Lombardy, Northern Italy, 1637
Cristó Lovetta, a skilled stonemason, arrives in the rural village of Pieve Santa Clara to work on a nobleman’s house.
Haunted by a tragic past, Cristó wonders if he will ever find happiness again. However, as he immerses himself in his work, the warmth of the community and the beauty of the landscape convince him to begin a new life there.
Cristó designs and builds his own house, which he names Casa Paradiso. Over the centuries, Casa Paradiso becomes home to many generations, standing testament to lives beginning and ending, and witnessing the everyday challenges and triumphs of its inhabitants – from love lost and found, to the tragedies of war, the far-reaching consequences of political decisions made by powerful men and the evolving role of women in Italian society.
Casa Paradiso – the fourth instalment of the Paradiso Novels – is a shining, evocative saga spanning three hundred years in the life of a very special house, and a book that explores the enduring strength of the human spirit, contrasted with the transient nature of life itself.
Francesca has shared an extract with us today. We hope you enjoy it.
*****beginning of extract*****
This is the start of the third story in the book, beginning in 1680. Carolina Lovetta has inherited Paradiso and the house’s colourful and rich history is being formed bit by bit, as fascination people visit this strong, independent woman in her home.
1680
CAROLINA LOVETTA
Casa Paradiso was a respectable establishment of excellent reputation, catering for select paying guests. It was both owned and run by Carolina Lovetta, now in the thirty-sixth year of her life. She was a woman of many talents – resourceful, industrious and highly-esteemed within the community.

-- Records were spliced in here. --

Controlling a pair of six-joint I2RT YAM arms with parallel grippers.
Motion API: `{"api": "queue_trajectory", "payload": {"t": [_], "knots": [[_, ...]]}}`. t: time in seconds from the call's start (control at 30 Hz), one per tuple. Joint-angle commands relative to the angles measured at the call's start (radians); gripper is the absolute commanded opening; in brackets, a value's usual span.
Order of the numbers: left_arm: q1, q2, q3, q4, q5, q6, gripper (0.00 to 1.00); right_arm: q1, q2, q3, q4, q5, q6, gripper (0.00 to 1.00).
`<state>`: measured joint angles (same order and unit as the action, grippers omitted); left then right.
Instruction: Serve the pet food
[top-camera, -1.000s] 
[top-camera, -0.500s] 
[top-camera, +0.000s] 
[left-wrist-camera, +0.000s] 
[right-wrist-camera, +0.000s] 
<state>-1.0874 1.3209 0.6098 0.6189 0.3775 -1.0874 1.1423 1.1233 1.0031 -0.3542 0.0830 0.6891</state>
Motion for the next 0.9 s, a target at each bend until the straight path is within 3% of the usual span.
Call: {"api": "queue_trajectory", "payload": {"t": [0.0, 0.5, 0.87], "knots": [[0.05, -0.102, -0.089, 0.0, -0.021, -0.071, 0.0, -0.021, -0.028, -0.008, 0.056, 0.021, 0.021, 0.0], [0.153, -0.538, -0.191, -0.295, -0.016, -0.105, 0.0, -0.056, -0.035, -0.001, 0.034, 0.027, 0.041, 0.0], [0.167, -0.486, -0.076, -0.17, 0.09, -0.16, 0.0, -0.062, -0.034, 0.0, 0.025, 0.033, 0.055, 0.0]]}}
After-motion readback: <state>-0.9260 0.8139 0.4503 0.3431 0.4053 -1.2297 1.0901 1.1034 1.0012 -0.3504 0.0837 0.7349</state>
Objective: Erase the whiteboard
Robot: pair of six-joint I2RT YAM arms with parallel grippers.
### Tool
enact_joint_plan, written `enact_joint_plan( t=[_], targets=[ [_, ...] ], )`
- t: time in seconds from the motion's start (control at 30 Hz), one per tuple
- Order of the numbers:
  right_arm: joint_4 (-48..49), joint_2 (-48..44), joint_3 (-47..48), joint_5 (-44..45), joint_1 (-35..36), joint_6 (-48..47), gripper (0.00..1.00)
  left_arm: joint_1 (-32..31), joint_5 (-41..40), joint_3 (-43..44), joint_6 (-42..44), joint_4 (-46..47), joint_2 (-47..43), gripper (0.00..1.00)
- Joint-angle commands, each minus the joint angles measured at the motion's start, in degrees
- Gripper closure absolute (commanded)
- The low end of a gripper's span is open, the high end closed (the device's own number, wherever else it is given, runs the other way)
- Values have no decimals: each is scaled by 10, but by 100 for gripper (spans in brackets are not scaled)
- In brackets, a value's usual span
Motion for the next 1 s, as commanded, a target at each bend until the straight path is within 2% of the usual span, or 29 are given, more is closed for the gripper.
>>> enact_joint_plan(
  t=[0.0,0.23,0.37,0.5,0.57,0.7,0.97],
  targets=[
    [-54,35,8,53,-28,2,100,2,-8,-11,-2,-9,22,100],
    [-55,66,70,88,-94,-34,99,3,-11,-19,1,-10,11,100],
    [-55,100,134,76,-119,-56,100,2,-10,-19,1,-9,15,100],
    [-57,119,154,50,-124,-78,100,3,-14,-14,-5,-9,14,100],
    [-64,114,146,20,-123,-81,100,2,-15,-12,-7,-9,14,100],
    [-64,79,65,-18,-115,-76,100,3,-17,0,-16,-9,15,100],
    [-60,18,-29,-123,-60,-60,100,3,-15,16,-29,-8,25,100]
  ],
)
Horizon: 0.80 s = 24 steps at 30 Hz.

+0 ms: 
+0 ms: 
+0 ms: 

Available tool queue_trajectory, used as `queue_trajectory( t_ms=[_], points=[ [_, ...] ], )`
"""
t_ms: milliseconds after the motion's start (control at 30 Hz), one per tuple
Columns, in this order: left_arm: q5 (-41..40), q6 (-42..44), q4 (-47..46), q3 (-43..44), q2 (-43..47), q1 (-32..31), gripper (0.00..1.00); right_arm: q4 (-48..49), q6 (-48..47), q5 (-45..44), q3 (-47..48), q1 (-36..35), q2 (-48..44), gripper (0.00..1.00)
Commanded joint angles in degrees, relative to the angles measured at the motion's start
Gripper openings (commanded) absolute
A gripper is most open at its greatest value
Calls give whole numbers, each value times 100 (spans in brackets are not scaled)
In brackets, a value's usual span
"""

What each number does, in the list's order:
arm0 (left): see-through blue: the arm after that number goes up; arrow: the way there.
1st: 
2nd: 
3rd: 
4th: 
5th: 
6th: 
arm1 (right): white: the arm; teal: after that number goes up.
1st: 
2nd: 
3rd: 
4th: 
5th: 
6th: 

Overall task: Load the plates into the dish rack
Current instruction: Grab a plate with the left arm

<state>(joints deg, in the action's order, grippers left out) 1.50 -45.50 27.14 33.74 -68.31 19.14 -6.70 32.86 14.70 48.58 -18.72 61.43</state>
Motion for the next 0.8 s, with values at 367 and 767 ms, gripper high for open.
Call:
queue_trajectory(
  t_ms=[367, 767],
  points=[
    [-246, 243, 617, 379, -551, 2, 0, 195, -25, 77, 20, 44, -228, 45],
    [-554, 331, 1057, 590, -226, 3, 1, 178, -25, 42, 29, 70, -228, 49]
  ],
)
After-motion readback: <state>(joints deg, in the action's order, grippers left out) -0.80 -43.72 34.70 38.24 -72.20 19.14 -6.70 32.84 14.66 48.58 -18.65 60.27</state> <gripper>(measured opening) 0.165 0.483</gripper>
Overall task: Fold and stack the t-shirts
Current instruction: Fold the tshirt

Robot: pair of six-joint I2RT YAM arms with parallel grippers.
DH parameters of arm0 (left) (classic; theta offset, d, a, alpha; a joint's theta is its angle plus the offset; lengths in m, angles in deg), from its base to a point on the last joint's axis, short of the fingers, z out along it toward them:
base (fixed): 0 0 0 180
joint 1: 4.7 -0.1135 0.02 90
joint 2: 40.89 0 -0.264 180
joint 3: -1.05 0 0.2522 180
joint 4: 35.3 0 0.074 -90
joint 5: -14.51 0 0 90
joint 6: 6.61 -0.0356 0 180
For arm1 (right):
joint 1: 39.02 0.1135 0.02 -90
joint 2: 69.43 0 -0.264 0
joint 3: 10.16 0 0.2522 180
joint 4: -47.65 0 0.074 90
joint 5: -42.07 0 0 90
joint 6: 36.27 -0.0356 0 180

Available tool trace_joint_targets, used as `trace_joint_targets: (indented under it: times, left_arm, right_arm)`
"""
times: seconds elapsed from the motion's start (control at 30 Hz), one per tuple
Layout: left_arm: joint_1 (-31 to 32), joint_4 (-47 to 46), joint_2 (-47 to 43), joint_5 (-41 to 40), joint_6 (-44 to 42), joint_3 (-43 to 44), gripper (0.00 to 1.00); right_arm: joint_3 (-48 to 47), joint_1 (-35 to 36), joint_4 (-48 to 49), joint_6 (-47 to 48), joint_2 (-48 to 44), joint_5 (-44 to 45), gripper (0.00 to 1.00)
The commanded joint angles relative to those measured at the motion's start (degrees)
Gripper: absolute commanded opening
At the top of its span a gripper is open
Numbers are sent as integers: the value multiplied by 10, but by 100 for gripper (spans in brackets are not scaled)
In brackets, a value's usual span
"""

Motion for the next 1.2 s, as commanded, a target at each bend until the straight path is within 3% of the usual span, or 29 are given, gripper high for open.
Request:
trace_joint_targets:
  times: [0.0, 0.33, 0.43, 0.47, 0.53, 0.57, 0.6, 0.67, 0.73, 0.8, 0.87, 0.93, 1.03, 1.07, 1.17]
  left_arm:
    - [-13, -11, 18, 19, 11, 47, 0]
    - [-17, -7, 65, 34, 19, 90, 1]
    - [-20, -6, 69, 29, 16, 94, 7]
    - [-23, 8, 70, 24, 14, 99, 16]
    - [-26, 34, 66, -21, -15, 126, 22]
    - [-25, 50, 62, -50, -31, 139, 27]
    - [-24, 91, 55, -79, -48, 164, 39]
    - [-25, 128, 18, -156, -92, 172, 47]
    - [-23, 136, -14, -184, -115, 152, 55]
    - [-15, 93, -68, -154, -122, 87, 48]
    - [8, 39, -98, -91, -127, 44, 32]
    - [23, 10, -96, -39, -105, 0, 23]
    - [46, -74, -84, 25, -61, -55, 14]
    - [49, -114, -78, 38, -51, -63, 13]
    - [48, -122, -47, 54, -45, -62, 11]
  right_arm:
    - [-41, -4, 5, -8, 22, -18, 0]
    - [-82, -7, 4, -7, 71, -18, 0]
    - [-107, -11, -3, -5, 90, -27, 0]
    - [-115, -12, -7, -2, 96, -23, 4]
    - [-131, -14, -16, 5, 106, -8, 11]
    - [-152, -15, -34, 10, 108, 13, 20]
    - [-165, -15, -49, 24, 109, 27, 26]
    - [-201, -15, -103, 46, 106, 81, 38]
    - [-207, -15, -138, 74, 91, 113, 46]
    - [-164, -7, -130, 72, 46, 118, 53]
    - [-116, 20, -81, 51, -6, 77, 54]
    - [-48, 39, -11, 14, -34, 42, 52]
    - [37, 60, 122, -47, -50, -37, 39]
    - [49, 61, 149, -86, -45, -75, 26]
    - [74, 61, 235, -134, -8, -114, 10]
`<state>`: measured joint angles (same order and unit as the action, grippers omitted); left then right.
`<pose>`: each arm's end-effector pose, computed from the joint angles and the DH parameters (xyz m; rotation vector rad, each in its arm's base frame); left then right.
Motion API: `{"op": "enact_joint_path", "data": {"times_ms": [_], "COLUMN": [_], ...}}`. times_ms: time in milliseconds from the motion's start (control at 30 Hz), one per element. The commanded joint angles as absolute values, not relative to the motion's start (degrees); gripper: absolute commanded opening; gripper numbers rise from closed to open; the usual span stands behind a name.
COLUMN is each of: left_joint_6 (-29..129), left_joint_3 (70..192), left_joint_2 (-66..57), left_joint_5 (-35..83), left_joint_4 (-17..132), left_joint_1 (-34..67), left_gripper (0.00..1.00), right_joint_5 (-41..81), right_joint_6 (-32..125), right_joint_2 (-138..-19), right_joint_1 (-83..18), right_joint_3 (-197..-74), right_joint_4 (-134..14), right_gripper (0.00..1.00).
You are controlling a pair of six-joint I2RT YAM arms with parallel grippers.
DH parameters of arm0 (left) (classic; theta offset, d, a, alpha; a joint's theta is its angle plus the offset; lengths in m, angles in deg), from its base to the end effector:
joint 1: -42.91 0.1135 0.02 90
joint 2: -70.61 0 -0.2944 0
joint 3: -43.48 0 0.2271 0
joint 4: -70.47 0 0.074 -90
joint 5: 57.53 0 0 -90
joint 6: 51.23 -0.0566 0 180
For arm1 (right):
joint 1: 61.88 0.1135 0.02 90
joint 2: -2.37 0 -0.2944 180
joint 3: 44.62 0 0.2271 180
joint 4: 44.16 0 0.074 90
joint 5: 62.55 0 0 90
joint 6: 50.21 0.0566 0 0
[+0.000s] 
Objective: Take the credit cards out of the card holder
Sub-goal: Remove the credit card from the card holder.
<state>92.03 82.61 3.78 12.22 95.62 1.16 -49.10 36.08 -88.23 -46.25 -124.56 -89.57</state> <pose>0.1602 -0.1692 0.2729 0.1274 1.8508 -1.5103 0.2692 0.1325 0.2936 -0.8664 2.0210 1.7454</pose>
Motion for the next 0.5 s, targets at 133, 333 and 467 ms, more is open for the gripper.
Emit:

Carolina had written signboards placed along the Via Postumia advertising rooms to let, which worked well to attract the right calibre of clientele, because only those who were able to read could follow them. Her lodgers included merchants, members of the clergy, men of law and men of letters, as well as a regular traffic of artisans, particularly those associated with the luthiery crafts. With Pieve Santa Clara being situated not quite twenty miles from Cremona – a city world-renowned for the manufacture of the finest stringed instruments – Casa Paradiso was perfectly positioned as a rest-stop. Even Maestro Antonio Stradivari himself, the most famed of Cremona’s violin-makers, had stayed with Carolina on numerous occasions. His employees and fellow luthiers were frequent guests, and Maestro Stradivari even recommended Casa Paradiso to his clients.
That crisp late autumn morning Carolina was seeing off Signor Zucca, a cordaro by profession, procurer and spinner of strings for musical instruments. He always overnighted at Casa Paradiso to rest both himself and his horses on his way to and from the sheep pastures of Colazzo. Sheep gut made for the most prized strings, not just for the bowed instruments, such as violins, violas and cellos; but also for lutes, guitars and mandolins, all of which were produced in Cremona.